Fake Moneycorp Confirmation Email Used to Distribute AveMaria Infostealer
Digital attackers used a fake confirmation email from foreign exchange and international service Moneycorp to infect recipients with the AveMaria infostealer.
A Thought-out Impersonation
In the beginning of June, the Zix | AppRiver team flagged what appeared to be a transfer confirmation email from Moneycorp.
Those responsible for creating the email attempted to add legitimacy to their attack by using spoofing techniques along with several instances of branding stolen from Moneycorp.
One of those instances displayed just half of the company’s logo. Such an omission might have raised someone’s suspicions.

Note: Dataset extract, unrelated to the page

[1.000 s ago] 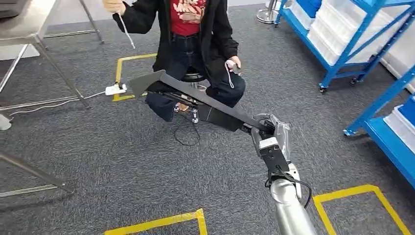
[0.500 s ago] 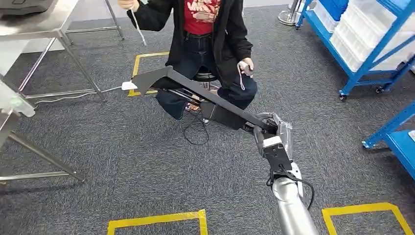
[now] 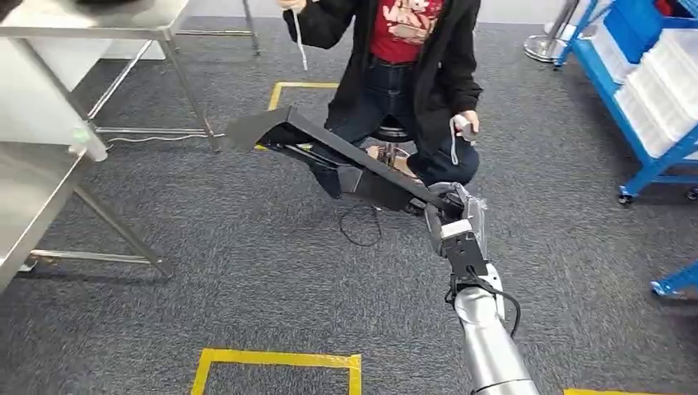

Another instance appeared with the company’s contact information. The physical address was the same as the address listed for the company’s UK head office on Moneycorp’s website.
Even so, those who crafted the address line separated only the listed building and floor with a space. The rest didn’t have any spaces between them—only commas.
A similar spacing discrepancy arose between the telephone number and fax number listed in the email’s signature.
Your Malware Transfer Has Been Successful
In the text of their attack email, the malicious actors informed the recipient that one of their customers had used Moneycorp to send them a payment. They went on to explain that the details of the attack were available in the “word file attached.”
The issue is that the email didn’t arrive with an attachment sporting the usual .DOC or .DOCX file extension. It arrived with .7Z, a file extension which designates use of the free and open-source 7-Zip file archiver.
Inside the Attack Campaign’s Payloads
Once opened, the .7Z attachment infected recipients with an information-stealing malware family known as AveMaria.
Yoroi Lab became the first to write about AveMaria’s activities in January 2019. At that time, its researchers observed malicious actors impersonating a supplier’s sales office to send out fake invoices and shipping order confirmations. Those emails delivered an Excel sheet that exploited CVE-2017-11882 to deliver the malware.
Two months later, Morphisec revealed that it had witnessed an increase in AveMaria threat activity. The security firm specifically called out AveMaria’s handlers for using other threats’ delivery stages and fileless components to deliver their malware.
It was later that same year when Trend Micro revealed that it had spotted a spam campaign distributing AveMaria along with Negasteal or Agent Tesla, a threat of which the Zix | AppRiver team saw a lot in connection with the pandemic.
A Twist on the AveMaria Campaign
Troy Gill, manager of security research and senior security researcher at Zix | AppRiver, said that he’s seen spam campaigns distributing AveMaria in the past. But this one was a bit different.
“This version leveraged the UACMe software to defeat Windows user account control by abusing built-in Windows AutoElevate backdoor,” he explained. “This is mainly used by MSPs, sys admins, and security teams for privileged access management needs, but it can also serve as a path to privilege escalation for attackers.”
Defending Against Email-Borne Malware Attacks
The attack discussed above highlights the need for organizations to defend themselves against email-borne malware attacks. One of the ways they can do that is investing in an email security solution. Ideally, that tool should be capable of scanning incoming messages for malware signatures, campaign patterns, IP addresses, and other threat indicators. If that analysis happens in real time, organizations have the added benefit of legitimate correspondence reaching its intended business destination without delay.